------ Dataset excerpts ------

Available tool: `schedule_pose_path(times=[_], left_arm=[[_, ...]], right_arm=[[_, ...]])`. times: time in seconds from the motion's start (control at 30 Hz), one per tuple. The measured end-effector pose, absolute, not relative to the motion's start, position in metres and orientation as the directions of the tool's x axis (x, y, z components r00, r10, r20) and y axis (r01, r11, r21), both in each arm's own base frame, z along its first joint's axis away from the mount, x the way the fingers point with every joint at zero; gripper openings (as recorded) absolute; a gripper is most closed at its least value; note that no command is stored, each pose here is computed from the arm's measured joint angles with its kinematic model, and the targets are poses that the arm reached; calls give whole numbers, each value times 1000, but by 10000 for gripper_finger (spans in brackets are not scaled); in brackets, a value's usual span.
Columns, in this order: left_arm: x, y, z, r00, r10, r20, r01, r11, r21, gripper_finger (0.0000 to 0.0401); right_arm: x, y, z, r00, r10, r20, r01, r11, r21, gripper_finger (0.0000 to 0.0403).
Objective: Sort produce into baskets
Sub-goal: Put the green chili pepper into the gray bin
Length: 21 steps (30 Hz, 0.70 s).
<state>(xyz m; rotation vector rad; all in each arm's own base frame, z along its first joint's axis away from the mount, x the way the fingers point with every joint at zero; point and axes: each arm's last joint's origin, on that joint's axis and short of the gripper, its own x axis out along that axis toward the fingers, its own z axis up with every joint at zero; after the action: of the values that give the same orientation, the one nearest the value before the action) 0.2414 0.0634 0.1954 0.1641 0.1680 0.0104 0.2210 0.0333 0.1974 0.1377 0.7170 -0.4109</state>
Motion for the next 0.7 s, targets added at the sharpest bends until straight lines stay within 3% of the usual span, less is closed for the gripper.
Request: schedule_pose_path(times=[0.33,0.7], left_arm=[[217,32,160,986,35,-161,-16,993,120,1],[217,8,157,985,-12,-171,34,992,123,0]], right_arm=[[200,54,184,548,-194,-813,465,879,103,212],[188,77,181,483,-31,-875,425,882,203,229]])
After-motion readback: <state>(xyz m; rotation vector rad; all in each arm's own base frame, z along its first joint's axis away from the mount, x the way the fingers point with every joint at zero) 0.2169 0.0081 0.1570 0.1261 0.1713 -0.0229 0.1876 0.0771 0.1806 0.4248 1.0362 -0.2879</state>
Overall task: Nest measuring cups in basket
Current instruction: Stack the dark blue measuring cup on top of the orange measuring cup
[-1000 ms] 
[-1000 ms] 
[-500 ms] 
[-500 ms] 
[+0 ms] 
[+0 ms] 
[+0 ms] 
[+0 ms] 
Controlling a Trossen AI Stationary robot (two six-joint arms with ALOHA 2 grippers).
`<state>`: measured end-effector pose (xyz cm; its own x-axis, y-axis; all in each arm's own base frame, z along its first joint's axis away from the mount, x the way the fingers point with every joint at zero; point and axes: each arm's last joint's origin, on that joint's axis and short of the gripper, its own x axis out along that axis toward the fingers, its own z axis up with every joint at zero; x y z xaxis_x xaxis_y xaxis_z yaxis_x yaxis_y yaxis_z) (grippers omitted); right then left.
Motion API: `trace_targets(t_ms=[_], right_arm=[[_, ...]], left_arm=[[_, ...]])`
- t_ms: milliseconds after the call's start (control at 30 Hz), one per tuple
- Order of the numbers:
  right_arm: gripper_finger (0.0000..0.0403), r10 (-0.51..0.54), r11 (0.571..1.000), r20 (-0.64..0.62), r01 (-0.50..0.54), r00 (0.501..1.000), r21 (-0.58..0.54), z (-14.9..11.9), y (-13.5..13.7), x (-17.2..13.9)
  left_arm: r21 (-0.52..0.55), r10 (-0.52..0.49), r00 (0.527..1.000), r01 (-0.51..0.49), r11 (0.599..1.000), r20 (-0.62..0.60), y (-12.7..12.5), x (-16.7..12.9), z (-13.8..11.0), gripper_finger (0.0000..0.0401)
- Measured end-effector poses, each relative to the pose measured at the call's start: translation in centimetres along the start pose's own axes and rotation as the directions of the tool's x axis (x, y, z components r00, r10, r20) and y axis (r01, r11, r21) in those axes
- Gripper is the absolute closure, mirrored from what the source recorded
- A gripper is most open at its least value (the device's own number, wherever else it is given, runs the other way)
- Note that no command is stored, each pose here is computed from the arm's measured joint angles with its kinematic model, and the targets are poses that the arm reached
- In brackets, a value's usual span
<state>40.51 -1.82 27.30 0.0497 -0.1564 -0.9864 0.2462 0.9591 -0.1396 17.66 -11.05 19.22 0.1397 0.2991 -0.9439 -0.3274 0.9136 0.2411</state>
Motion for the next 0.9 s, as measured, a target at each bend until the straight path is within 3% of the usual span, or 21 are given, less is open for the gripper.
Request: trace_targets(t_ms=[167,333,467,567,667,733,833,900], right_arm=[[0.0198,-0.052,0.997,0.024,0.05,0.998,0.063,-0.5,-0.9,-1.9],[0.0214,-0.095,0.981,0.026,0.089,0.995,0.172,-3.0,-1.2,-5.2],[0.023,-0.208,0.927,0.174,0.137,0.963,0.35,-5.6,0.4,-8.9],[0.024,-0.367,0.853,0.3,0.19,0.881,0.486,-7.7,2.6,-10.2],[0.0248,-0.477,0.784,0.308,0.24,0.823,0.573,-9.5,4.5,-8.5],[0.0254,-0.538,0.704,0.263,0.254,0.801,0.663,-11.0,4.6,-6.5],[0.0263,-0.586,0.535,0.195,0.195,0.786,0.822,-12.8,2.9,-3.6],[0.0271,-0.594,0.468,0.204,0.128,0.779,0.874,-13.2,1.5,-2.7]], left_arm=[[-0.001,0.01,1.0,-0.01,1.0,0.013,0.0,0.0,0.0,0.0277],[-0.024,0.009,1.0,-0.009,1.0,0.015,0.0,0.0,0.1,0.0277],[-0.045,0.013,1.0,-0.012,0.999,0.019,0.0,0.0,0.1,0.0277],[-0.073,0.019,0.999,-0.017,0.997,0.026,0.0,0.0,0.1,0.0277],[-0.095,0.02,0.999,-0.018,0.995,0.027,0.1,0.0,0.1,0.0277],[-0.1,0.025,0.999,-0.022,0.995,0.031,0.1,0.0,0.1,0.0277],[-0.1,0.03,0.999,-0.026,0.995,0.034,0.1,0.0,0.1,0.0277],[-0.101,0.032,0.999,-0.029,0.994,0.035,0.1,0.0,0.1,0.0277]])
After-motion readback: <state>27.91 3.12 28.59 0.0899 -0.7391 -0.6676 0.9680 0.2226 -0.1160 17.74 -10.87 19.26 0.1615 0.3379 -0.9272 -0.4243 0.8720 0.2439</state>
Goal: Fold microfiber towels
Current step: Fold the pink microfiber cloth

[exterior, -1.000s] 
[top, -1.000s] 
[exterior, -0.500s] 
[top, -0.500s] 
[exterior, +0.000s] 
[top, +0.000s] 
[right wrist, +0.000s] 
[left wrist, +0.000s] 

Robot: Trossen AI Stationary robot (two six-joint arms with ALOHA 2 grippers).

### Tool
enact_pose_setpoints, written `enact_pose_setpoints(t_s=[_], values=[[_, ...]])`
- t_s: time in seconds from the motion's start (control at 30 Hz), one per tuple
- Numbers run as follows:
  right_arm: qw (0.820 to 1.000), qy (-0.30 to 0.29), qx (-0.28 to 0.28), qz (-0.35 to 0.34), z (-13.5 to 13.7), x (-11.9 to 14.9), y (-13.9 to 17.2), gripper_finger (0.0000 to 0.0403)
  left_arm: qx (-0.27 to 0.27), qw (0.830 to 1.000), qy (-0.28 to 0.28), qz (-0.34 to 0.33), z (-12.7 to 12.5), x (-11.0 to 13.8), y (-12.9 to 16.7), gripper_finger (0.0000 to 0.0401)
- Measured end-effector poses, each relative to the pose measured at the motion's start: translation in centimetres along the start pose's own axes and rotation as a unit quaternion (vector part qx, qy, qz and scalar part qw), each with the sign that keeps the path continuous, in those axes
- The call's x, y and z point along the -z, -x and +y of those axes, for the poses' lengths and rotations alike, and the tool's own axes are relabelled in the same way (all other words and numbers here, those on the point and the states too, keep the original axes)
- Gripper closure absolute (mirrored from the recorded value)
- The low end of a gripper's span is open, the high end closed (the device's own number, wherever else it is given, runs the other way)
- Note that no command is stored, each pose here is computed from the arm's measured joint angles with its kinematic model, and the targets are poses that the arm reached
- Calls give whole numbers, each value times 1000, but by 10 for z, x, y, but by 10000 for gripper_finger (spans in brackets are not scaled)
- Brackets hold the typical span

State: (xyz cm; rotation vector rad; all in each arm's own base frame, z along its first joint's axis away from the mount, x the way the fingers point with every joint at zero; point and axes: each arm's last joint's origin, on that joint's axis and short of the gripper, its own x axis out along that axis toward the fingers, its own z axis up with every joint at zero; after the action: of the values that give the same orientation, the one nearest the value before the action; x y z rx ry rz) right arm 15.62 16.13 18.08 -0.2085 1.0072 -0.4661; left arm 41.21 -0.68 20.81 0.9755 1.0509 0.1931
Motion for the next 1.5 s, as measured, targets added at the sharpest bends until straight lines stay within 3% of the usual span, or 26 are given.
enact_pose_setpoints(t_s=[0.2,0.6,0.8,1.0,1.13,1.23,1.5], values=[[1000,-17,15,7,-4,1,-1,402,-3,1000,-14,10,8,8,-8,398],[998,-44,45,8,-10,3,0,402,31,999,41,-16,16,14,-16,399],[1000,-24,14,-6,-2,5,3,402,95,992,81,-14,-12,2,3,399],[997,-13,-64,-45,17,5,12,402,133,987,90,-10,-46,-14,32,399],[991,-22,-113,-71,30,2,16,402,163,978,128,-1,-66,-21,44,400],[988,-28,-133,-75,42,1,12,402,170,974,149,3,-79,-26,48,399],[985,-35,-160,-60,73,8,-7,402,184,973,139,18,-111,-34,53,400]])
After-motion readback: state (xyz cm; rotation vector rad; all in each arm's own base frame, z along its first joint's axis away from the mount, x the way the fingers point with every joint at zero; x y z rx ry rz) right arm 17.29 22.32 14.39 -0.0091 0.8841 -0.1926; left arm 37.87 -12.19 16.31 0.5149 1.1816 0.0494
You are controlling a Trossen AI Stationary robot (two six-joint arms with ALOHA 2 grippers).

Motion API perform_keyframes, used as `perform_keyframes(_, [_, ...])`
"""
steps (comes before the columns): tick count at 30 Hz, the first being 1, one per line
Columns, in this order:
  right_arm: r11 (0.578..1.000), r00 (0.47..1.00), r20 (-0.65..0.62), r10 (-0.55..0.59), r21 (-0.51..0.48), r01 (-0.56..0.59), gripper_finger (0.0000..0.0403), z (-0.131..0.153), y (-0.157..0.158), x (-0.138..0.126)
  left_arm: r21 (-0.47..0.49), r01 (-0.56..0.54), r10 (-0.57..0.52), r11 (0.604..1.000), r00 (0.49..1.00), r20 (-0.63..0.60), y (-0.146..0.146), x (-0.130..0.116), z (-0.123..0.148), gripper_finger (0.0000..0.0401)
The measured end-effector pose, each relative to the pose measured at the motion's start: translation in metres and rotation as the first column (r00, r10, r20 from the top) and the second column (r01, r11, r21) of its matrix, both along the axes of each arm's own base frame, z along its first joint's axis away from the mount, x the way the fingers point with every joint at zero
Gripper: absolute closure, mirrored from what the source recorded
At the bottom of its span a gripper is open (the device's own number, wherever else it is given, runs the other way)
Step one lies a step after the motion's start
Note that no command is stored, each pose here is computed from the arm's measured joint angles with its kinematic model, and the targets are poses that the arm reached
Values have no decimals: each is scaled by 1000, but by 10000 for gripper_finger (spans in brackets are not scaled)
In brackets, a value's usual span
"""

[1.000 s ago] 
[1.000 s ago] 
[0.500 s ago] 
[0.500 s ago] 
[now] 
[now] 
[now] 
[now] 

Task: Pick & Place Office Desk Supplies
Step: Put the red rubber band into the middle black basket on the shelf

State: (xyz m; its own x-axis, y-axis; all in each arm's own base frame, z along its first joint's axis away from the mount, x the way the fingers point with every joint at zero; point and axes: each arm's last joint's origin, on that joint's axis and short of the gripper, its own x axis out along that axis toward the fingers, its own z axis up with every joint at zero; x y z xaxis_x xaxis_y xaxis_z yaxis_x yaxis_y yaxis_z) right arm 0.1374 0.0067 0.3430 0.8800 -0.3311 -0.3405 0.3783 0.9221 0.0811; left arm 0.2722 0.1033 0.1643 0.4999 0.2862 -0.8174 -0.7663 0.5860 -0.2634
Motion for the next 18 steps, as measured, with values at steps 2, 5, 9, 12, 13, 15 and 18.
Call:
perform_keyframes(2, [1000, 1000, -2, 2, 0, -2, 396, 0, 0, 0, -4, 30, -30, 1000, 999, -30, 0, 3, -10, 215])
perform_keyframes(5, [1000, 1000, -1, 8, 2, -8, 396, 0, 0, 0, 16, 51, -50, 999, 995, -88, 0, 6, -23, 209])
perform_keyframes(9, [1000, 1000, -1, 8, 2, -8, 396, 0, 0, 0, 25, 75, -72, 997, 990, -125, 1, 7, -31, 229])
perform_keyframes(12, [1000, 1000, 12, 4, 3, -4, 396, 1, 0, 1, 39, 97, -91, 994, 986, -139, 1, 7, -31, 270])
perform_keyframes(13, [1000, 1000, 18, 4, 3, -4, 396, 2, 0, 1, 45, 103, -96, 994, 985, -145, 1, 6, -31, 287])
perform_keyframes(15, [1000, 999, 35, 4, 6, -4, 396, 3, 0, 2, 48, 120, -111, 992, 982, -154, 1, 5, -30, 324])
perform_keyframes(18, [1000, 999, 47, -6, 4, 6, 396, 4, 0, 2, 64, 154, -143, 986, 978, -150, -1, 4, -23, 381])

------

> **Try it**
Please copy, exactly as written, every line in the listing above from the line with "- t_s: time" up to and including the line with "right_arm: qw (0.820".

> **Answer box**
- t_s: time in seconds from the motion's start (control at 30 Hz), one per tuple
- Numbers run as follows:
  right_arm: qw (0.820 to 1.000), qy (-0.30 to 0.29), qx (-0.28 to 0.28), qz (-0.35 to 0.34), z (-13.5 to 13.7), x (-11.9 to 14.9), y (-13.9 to 17.2), gripper_finger (0.0000 to 0.0403)

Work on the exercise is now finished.